● **Task description**: The data must be returned exactly. No line may be left out.

● **Data below**:
________________________________________

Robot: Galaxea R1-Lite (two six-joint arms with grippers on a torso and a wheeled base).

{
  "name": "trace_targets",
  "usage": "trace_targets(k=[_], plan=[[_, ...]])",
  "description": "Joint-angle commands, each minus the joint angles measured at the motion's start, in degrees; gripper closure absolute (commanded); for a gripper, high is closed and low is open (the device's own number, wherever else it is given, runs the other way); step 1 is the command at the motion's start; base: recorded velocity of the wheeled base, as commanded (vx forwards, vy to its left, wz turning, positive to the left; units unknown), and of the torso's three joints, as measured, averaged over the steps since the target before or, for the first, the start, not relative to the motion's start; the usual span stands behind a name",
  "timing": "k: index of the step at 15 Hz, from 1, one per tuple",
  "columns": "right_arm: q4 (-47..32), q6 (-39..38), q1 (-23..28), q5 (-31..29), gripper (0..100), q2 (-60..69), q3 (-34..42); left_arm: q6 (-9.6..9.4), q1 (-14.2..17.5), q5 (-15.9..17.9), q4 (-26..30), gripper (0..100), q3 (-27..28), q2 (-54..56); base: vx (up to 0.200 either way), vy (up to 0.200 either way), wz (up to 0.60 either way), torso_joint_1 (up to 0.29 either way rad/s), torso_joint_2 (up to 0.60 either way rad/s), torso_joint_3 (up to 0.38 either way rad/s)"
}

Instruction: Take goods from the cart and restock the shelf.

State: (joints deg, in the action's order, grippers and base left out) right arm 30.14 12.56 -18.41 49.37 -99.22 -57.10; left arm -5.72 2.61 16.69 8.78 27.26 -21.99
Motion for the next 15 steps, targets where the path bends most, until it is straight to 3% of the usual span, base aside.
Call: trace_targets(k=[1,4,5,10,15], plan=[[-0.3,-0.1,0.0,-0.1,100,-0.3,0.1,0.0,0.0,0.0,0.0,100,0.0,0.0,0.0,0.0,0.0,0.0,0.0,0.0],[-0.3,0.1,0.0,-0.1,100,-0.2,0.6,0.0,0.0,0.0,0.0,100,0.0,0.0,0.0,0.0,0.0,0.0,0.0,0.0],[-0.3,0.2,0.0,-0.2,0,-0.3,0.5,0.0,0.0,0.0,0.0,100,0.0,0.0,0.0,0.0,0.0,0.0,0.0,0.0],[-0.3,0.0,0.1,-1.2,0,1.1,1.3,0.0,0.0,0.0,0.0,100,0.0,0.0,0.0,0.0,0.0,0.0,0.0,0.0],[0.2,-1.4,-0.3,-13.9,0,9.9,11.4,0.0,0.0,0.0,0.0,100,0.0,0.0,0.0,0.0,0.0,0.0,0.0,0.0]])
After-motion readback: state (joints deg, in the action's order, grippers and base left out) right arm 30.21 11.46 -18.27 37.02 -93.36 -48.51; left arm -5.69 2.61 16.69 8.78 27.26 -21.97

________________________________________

● **Task response**:
Robot: Galaxea R1-Lite (two six-joint arms with grippers on a torso and a wheeled base).

{
  "name": "trace_targets",
  "usage": "trace_targets(k=[_], plan=[[_, ...]])",
  "description": "Joint-angle commands, each minus the joint angles measured at the motion's start, in degrees; gripper closure absolute (commanded); for a gripper, high is closed and low is open (the device's own number, wherever else it is given, runs the other way); step 1 is the command at the motion's start; base: recorded velocity of the wheeled base, as commanded (vx forwards, vy to its left, wz turning, positive to the left; units unknown), and of the torso's three joints, as measured, averaged over the steps since the target before or, for the first, the start, not relative to the motion's start; the usual span stands behind a name",
  "timing": "k: index of the step at 15 Hz, from 1, one per tuple",
  "columns": "right_arm: q4 (-47..32), q6 (-39..38), q1 (-23..28), q5 (-31..29), gripper (0..100), q2 (-60..69), q3 (-34..42); left_arm: q6 (-9.6..9.4), q1 (-14.2..17.5), q5 (-15.9..17.9), q4 (-26..30), gripper (0..100), q3 (-27..28), q2 (-54..56); base: vx (up to 0.200 either way), vy (up to 0.200 either way), wz (up to 0.60 either way), torso_joint_1 (up to 0.29 either way rad/s), torso_joint_2 (up to 0.60 either way rad/s), torso_joint_3 (up to 0.38 either way rad/s)"
}

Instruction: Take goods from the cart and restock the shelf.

State: (joints deg, in the action's order, grippers and base left out) right arm 30.14 12.56 -18.41 49.37 -99.22 -57.10; left arm -5.72 2.61 16.69 8.78 27.26 -21.99
Motion for the next 15 steps, targets where the path bends most, until it is straight to 3% of the usual span, base aside.
Call: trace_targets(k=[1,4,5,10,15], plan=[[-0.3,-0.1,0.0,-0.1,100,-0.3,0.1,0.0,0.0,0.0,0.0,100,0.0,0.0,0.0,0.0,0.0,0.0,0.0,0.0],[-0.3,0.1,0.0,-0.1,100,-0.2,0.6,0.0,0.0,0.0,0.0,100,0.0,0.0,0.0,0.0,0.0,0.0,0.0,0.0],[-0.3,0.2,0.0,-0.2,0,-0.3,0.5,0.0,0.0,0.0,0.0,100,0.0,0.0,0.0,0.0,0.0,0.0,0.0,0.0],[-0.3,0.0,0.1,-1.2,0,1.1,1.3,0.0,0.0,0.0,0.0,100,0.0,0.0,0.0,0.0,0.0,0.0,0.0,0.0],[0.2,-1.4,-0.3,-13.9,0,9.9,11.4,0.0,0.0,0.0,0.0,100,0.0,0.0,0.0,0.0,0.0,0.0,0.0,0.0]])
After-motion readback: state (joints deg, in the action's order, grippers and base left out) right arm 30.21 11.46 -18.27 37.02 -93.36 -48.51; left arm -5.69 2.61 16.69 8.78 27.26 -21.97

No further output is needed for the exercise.